Task description: Search the entries for the word "green" and copy each line that has it.

Material to process:

*-*-*

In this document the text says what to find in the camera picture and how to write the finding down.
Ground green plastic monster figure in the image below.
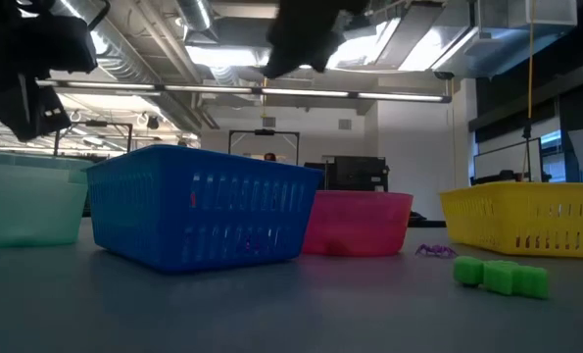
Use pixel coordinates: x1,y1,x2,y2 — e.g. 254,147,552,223
452,255,551,301

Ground long ceiling light strip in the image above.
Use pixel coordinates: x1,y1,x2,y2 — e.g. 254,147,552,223
35,77,453,104

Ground silver air duct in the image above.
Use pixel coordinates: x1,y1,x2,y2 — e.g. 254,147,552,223
50,0,215,85

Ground pink round plastic bowl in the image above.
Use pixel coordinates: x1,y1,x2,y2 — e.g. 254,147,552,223
300,189,415,259

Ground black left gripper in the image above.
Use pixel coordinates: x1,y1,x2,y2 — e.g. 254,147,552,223
0,9,99,144

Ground black background rig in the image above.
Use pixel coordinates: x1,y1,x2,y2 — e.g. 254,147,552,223
304,155,391,193

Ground blue plastic basket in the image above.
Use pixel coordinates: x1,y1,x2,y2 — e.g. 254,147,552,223
83,143,325,275

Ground white board with black frame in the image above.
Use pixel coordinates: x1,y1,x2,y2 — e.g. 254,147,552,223
471,136,546,186

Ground black light stand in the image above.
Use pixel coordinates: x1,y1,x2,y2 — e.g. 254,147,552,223
519,120,535,183

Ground yellow plastic basket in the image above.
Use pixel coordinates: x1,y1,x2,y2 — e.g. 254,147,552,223
439,180,583,260

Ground green translucent plastic bin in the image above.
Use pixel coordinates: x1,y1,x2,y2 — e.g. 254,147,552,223
0,148,94,249

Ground purple plastic spider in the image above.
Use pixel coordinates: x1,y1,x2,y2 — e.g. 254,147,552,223
413,243,460,260

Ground black frame rig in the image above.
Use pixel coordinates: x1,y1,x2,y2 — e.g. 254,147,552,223
52,119,134,158

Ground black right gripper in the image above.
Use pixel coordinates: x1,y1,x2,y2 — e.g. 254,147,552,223
260,0,371,80

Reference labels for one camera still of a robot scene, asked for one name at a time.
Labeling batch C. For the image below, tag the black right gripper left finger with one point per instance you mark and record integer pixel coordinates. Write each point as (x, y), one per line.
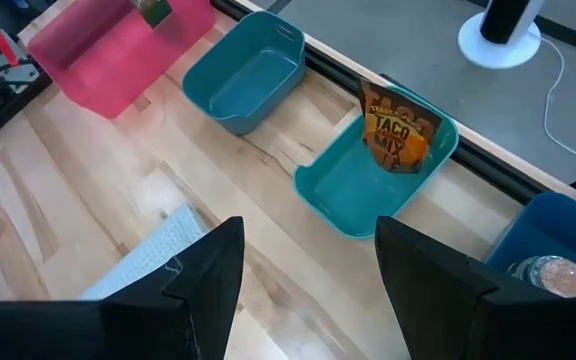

*-*-*

Response:
Ground green plastic monster figure in the image below.
Ground green translucent plastic bin in the image above.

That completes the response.